▸ Action item
Each line of the material should be retyped without alteration.

▸ Supplied material

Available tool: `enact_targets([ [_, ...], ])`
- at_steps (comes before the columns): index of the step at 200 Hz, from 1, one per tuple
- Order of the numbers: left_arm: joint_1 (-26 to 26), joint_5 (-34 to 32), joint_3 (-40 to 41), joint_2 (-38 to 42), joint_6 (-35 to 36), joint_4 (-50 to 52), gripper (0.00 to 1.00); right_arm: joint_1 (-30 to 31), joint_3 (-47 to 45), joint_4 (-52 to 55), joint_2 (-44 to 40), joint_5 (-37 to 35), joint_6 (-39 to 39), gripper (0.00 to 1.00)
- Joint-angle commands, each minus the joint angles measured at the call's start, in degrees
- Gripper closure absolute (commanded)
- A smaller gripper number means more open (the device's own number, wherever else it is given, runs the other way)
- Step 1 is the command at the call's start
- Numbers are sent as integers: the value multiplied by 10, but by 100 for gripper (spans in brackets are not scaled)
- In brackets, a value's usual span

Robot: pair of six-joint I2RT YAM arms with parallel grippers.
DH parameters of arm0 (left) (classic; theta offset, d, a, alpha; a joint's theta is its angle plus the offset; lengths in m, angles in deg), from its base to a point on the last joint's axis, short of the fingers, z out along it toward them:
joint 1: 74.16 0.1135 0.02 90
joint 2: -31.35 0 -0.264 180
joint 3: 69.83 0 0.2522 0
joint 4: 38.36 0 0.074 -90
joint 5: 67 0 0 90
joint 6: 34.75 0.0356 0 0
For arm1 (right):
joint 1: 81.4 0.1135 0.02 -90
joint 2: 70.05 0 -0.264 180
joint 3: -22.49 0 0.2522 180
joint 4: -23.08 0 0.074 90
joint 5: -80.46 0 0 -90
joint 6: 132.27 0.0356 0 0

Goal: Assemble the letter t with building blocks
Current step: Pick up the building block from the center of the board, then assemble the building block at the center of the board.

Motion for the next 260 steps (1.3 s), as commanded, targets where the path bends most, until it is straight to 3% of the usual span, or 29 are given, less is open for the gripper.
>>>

▸ Solution for this problem
Available tool: `enact_targets([ [_, ...], ])`
- at_steps (comes before the columns): index of the step at 200 Hz, from 1, one per tuple
- Order of the numbers: left_arm: joint_1 (-26 to 26), joint_5 (-34 to 32), joint_3 (-40 to 41), joint_2 (-38 to 42), joint_6 (-35 to 36), joint_4 (-50 to 52), gripper (0.00 to 1.00); right_arm: joint_1 (-30 to 31), joint_3 (-47 to 45), joint_4 (-52 to 55), joint_2 (-44 to 40), joint_5 (-37 to 35), joint_6 (-39 to 39), gripper (0.00 to 1.00)
- Joint-angle commands, each minus the joint angles measured at the call's start, in degrees
- Gripper closure absolute (commanded)
- A smaller gripper number means more open (the device's own number, wherever else it is given, runs the other way)
- Step 1 is the command at the call's start
- Numbers are sent as integers: the value multiplied by 10, but by 100 for gripper (spans in brackets are not scaled)
- In brackets, a value's usual span

Robot: pair of six-joint I2RT YAM arms with parallel grippers.
DH parameters of arm0 (left) (classic; theta offset, d, a, alpha; a joint's theta is its angle plus the offset; lengths in m, angles in deg), from its base to a point on the last joint's axis, short of the fingers, z out along it toward them:
joint 1: 74.16 0.1135 0.02 90
joint 2: -31.35 0 -0.264 180
joint 3: 69.83 0 0.2522 0
joint 4: 38.36 0 0.074 -90
joint 5: 67 0 0 90
joint 6: 34.75 0.0356 0 0
For arm1 (right):
joint 1: 81.4 0.1135 0.02 -90
joint 2: 70.05 0 -0.264 180
joint 3: -22.49 0 0.2522 180
joint 4: -23.08 0 0.074 90
joint 5: -80.46 0 0 -90
joint 6: 132.27 0.0356 0 0

Goal: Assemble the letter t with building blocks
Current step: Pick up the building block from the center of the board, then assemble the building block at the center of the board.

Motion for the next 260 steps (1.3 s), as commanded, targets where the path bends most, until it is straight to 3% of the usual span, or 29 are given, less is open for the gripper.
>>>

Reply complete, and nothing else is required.